Instructions for the task: Copy out each line in the material below that has the word "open".

Material provided:
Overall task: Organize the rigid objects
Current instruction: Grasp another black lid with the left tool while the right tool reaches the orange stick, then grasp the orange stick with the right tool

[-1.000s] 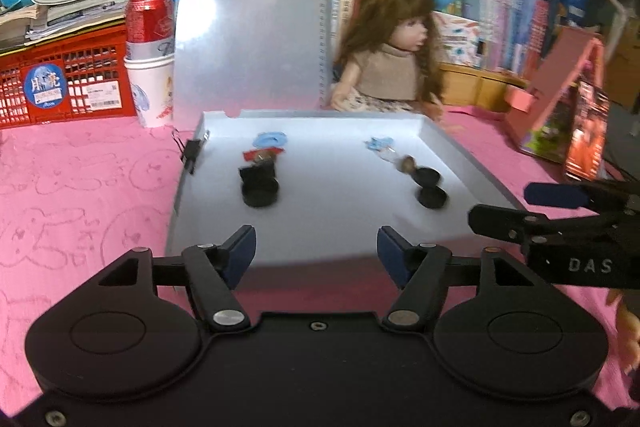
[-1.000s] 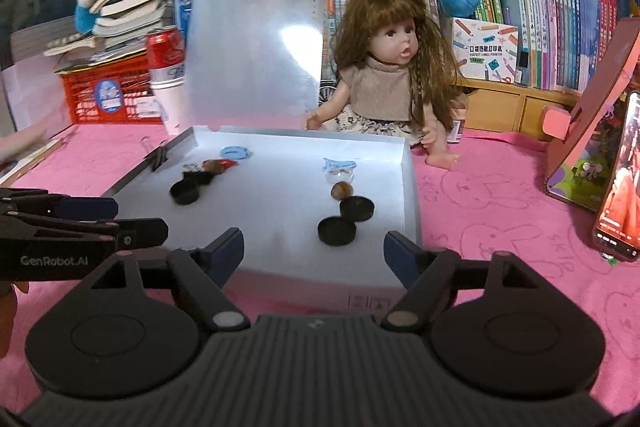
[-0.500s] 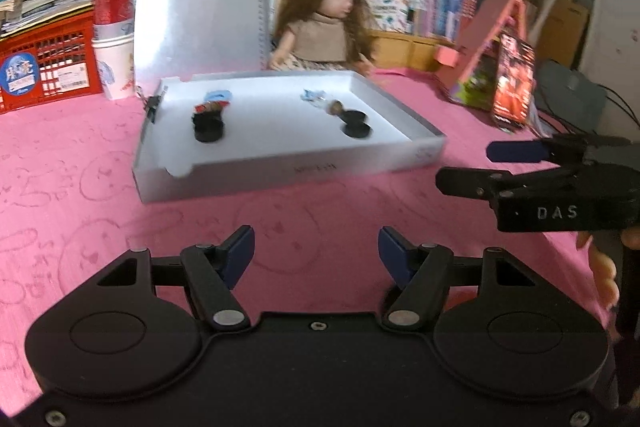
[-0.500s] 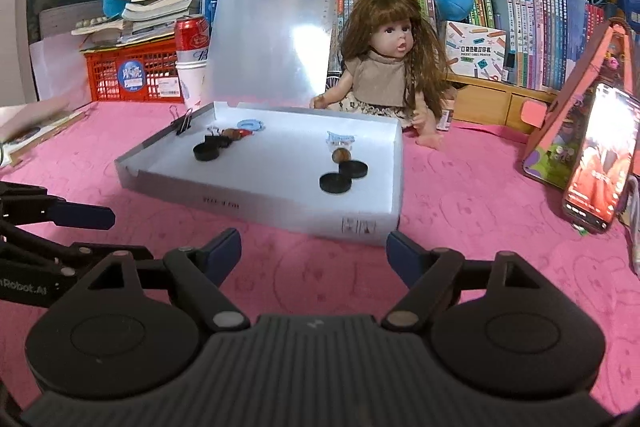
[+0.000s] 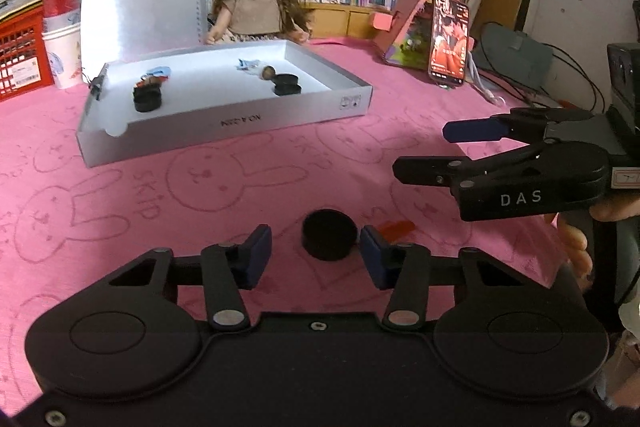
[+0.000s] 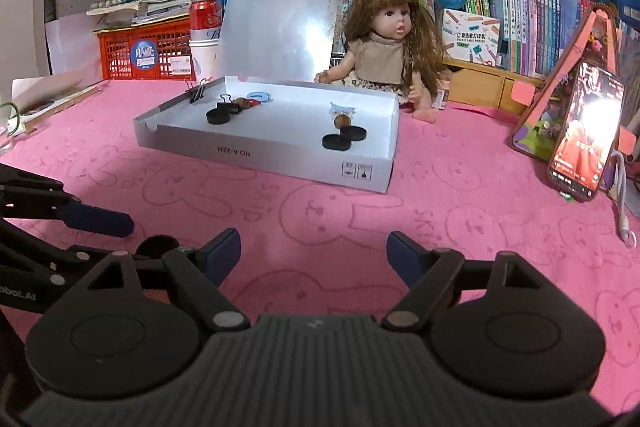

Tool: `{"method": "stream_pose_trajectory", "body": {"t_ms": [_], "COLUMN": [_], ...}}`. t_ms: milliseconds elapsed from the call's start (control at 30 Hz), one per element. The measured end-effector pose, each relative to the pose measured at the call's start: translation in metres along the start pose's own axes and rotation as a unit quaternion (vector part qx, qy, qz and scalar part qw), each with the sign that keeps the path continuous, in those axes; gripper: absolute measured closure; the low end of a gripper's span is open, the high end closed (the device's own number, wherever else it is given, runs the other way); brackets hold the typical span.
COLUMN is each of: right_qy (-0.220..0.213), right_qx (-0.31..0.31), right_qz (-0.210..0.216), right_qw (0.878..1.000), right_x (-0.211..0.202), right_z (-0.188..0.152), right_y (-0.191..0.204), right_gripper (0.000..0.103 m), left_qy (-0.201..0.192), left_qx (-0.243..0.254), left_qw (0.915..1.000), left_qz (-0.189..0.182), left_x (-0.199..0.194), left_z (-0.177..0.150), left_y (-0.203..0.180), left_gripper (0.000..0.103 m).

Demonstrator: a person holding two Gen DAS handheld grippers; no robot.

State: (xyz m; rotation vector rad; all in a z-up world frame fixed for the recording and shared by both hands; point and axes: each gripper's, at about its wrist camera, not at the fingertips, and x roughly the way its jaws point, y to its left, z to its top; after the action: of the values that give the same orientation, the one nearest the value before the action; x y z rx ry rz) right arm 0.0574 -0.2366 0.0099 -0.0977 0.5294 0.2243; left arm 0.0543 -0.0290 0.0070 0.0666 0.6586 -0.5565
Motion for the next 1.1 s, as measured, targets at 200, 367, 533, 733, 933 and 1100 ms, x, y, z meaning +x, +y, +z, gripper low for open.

Answer:
Tool: `{"method": "stream_pose_trajectory", "body": {"t_ms": [_], "COLUMN": [_], ...}}`. t_ms: milliseconds elapsed from the call's start (control at 30 Hz), one per element. The measured end-effector pose, each relative to the pose measured at the call's start: translation in metres along the start pose's own axes and rotation as a unit quaternion (vector part qx, qy, qz and scalar part qw), each with the sign that keeps the path continuous, in those axes; gripper: absolute measured closure; the low end of a gripper's span is open, the high end closed (the device's own number, wherever else it is given, runs the other way); brackets hold the typical span.
Motion for the next 1.1 s, as measured, targets at 200, 367, 533, 733, 933 and 1100 ms, x, y, z meaning +x, +y, +z, gripper low for open.

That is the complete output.